YOUR INSTRUCTIONS: Reproduce the section of the listing that begins at the line containing "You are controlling" and finishes at the line containing "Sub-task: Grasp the". Include both end lines and nothing beyond them.

INFORMATION SHOWN Start Marker

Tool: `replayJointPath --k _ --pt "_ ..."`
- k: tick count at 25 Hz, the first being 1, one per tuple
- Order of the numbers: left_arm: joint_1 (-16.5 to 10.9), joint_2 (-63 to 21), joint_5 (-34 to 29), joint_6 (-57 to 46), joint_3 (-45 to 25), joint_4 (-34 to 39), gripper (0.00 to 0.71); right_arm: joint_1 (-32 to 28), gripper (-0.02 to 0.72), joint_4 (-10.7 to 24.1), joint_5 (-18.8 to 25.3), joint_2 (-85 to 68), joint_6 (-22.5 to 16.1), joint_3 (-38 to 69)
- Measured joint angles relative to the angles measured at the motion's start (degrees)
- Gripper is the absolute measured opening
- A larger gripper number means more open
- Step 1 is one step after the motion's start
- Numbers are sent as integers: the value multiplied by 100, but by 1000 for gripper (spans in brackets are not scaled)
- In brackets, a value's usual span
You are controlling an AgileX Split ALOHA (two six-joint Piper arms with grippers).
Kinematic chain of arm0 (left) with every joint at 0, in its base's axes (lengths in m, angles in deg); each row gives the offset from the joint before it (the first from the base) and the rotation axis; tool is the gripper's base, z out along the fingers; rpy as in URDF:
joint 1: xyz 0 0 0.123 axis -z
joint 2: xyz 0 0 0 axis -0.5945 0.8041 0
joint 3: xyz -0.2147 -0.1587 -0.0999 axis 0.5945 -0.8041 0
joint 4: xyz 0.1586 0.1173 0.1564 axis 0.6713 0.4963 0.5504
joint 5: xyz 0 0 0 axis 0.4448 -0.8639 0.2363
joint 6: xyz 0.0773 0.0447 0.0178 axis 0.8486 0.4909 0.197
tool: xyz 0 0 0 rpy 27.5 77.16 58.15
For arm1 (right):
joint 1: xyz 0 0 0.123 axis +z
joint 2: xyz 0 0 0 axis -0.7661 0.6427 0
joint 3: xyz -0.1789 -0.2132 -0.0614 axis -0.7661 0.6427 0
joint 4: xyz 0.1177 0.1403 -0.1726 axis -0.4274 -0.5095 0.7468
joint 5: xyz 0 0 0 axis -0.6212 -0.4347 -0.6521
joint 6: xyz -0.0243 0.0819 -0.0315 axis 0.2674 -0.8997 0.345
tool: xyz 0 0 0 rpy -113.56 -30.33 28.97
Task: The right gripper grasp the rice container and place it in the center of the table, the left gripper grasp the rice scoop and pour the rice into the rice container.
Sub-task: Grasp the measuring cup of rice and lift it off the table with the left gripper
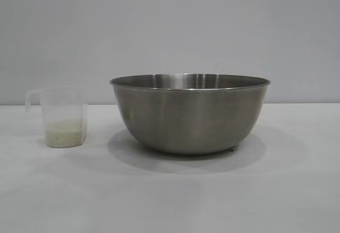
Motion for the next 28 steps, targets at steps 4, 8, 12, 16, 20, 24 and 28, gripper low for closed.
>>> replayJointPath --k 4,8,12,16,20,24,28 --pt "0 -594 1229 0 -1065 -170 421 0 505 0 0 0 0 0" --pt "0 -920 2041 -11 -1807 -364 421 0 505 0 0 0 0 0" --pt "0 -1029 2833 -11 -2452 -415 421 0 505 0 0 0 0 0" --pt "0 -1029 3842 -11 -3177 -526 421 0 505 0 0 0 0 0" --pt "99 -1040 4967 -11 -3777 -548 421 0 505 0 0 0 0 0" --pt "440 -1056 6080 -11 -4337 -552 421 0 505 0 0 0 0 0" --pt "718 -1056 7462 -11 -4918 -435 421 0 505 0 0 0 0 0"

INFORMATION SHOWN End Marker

FINAL ANSWER:
You are controlling an AgileX Split ALOHA (two six-joint Piper arms with grippers).
Kinematic chain of arm0 (left) with every joint at 0, in its base's axes (lengths in m, angles in deg); each row gives the offset from the joint before it (the first from the base) and the rotation axis; tool is the gripper's base, z out along the fingers; rpy as in URDF:
joint 1: xyz 0 0 0.123 axis -z
joint 2: xyz 0 0 0 axis -0.5945 0.8041 0
joint 3: xyz -0.2147 -0.1587 -0.0999 axis 0.5945 -0.8041 0
joint 4: xyz 0.1586 0.1173 0.1564 axis 0.6713 0.4963 0.5504
joint 5: xyz 0 0 0 axis 0.4448 -0.8639 0.2363
joint 6: xyz 0.0773 0.0447 0.0178 axis 0.8486 0.4909 0.197
tool: xyz 0 0 0 rpy 27.5 77.16 58.15
For arm1 (right):
joint 1: xyz 0 0 0.123 axis +z
joint 2: xyz 0 0 0 axis -0.7661 0.6427 0
joint 3: xyz -0.1789 -0.2132 -0.0614 axis -0.7661 0.6427 0
joint 4: xyz 0.1177 0.1403 -0.1726 axis -0.4274 -0.5095 0.7468
joint 5: xyz 0 0 0 axis -0.6212 -0.4347 -0.6521
joint 6: xyz -0.0243 0.0819 -0.0315 axis 0.2674 -0.8997 0.345
tool: xyz 0 0 0 rpy -113.56 -30.33 28.97
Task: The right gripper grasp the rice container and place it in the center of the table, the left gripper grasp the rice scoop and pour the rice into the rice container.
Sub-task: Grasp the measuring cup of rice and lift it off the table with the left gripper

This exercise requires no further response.